Task to complete - Locate every line below that contains the word "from" and copy it.

──────────

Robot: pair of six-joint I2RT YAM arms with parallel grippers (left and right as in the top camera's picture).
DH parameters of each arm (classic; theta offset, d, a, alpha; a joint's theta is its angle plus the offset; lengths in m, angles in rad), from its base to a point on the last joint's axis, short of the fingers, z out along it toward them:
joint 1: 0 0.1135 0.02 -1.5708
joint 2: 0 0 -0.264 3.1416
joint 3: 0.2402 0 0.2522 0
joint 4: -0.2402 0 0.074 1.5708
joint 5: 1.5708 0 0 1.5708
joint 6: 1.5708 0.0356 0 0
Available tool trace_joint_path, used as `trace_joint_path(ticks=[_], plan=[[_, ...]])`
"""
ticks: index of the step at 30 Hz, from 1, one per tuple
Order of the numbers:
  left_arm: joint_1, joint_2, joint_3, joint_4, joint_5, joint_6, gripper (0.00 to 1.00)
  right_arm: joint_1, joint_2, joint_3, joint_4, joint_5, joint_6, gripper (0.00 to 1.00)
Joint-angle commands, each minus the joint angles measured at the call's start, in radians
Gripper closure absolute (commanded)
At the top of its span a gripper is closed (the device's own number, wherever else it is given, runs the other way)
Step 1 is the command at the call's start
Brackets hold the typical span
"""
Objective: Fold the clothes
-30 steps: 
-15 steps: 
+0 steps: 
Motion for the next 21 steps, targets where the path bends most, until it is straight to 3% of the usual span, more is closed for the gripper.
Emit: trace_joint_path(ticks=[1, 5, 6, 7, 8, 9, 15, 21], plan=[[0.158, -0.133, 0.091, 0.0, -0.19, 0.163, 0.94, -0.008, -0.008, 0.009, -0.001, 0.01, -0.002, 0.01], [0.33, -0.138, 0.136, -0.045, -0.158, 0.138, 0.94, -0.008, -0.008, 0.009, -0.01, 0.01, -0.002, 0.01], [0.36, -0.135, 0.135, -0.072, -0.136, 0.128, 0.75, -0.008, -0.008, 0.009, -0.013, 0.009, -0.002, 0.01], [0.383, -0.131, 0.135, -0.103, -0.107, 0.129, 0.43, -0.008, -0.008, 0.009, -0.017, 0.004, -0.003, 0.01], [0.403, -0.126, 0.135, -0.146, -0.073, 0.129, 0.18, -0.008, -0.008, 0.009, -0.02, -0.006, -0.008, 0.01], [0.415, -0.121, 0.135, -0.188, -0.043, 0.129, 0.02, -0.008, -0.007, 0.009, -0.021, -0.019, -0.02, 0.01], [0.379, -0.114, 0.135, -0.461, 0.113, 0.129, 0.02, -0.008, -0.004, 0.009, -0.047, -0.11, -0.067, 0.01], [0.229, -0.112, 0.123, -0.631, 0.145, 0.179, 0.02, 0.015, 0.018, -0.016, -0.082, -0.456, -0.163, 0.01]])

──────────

Solution for this exercise -
DH parameters of each arm (classic; theta offset, d, a, alpha; a joint's theta is its angle plus the offset; lengths in m, angles in rad), from its base to a point on the last joint's axis, short of the fingers, z out along it toward them:
ticks: index of the step at 30 Hz, from 1, one per tuple

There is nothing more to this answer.